I'm honestly starting to believe that it is. These are just random on-the-spot
ideas, but I want to start seeing more innovative and different ideas. For
example, if you want to optimize for getting news, let's see some innovation
in journalism. If you want to optimize for being entertained, let's see some
innovation in curated experiences. If you want to optimize for keeping in
touch and connecting folks, let's do something akin to a CRM-for-friends ...
where you still share all the stuff, but instead of showing you a feed, the
site/app would just give you targeted reminders to reach out to folks you
hadn't connected with in X amount of time.
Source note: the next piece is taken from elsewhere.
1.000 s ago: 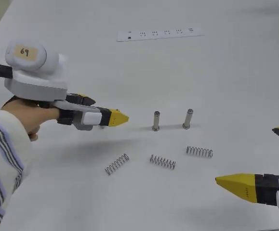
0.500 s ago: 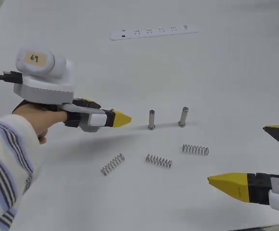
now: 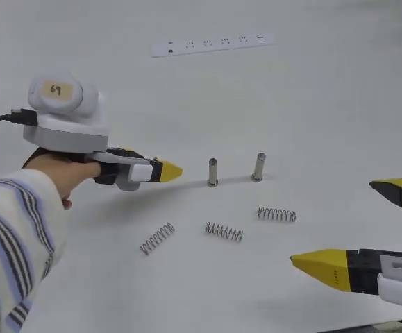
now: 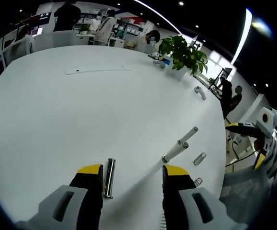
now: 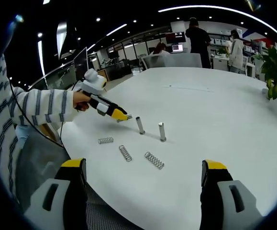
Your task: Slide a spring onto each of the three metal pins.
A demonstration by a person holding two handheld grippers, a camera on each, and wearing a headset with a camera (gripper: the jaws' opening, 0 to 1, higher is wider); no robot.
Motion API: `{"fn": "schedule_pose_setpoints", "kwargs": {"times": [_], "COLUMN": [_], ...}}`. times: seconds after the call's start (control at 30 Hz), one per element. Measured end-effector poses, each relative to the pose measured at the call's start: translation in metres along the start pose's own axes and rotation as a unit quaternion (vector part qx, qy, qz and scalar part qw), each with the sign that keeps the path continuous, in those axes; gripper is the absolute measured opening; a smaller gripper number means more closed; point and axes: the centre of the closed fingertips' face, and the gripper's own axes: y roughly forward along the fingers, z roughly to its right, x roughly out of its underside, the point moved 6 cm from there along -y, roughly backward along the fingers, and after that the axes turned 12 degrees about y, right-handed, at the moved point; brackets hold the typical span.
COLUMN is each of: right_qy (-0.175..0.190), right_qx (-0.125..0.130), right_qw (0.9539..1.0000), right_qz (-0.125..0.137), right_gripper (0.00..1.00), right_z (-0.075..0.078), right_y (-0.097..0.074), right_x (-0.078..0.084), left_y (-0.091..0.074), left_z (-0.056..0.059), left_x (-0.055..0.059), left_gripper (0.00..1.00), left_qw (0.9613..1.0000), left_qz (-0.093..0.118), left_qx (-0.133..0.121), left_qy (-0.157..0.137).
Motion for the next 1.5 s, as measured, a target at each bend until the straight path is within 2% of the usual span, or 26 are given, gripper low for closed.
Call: {"fn": "schedule_pose_setpoints", "kwargs": {"times": [0.17, 0.23, 0.27, 0.33, 0.43, 0.5, 0.6, 0.7, 0.83, 1.13, 1.27, 1.33, 1.4, 1.5], "right_qy": [0.004, 0.003, 0.003, 0.003, 0.003, 0.003, 0.003, 0.003, 0.005, 0.004, 0.006, 0.008, 0.007, 0.008], "right_qx": [-0.003, -0.002, -0.002, -0.002, -0.003, -0.002, -0.004, -0.004, -0.003, -0.004, -0.007, -0.008, -0.008, -0.005], "right_qw": [1.0000, 1.0000, 1.0000, 1.0000, 1.0000, 1.0000, 1.0000, 1.0000, 1.0000, 1.0000, 0.9999, 0.9999, 0.9999, 0.9999], "right_qz": [0.001, 0.001, 0.000, 0.000, -0.001, -0.001, -0.001, -0.001, 0.004, 0.003, 0.008, 0.010, 0.011, 0.010], "right_gripper": [0.99, 0.99, 0.99, 0.99, 0.99, 0.99, 0.98, 0.98, 0.98, 0.96, 0.96, 0.96, 0.96, 0.96], "right_z": [0.000, 0.000, 0.000, 0.000, 0.000, 0.000, 0.000, 0.000, 0.001, 0.001, 0.000, 0.000, 0.000, 0.002], "right_y": [0.001, 0.001, 0.001, 0.001, 0.002, 0.002, 0.002, 0.002, 0.002, 0.001, 0.002, 0.001, 0.000, -0.002], "right_x": [0.000, 0.000, 0.000, 0.001, 0.001, 0.000, 0.000, -0.001, -0.002, -0.002, -0.004, -0.004, -0.004, -0.004], "left_y": [0.005, 0.006, 0.007, 0.009, 0.011, 0.012, 0.013, 0.014, 0.015, 0.016, 0.016, 0.016, 0.015, 0.015], "left_z": [-0.005, -0.006, -0.008, -0.009, -0.010, -0.010, -0.012, -0.014, -0.016, -0.019, -0.020, -0.021, -0.020, -0.019], "left_x": [-0.001, 0.003, 0.005, 0.004, 0.002, 0.001, 0.000, 0.000, -0.001, 0.000, 0.000, 0.000, 0.000, 0.001], "left_gripper": [0.41, 0.40, 0.39, 0.36, 0.32, 0.30, 0.24, 0.19, 0.15, 0.08, 0.04, 0.02, 0.01, 0.01], "left_qw": [1.0000, 0.9996, 0.9990, 0.9989, 0.9988, 0.9980, 0.9976, 0.9954, 0.9932, 0.9909, 0.9901, 0.9888, 0.9855, 0.9851], "left_qz": [-0.007, -0.026, -0.042, -0.037, -0.040, -0.045, -0.054, -0.067, -0.077, -0.084, -0.086, -0.089, -0.092, -0.091], "left_qx": [-0.003, -0.002, -0.003, -0.001, -0.002, -0.003, -0.011, -0.016, -0.024, -0.044, -0.044, -0.049, -0.049, -0.049], "left_qy": [0.004, 0.006, 0.017, 0.028, 0.029, 0.044, 0.043, 0.067, 0.084, 0.096, 0.101, 0.110, 0.134, 0.137]}}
Again, these are just random ideas off the cuff ... but this whole "wisdom of
the crowds" thing we need to rethink, because it's too easy to manipulate by
any number of actors in the system.

------
amirathi
There's a business angle to the newsfeed that's not being talked at all. Your
news feed being "algorithmically controlled" is a huge advantage to the
platform from advertising perspective. Facebook at this point has liberty to
show me a promoted page because one of my 700 friends liked it at some point
of time. If none of my friends has liked it then it's promoted as "Popular
across Facebook".

I believe promoted tweets work in a similar way. If a platform provides any
sort of control over newsfeed it looses the leverage to show you what it wants
you to see.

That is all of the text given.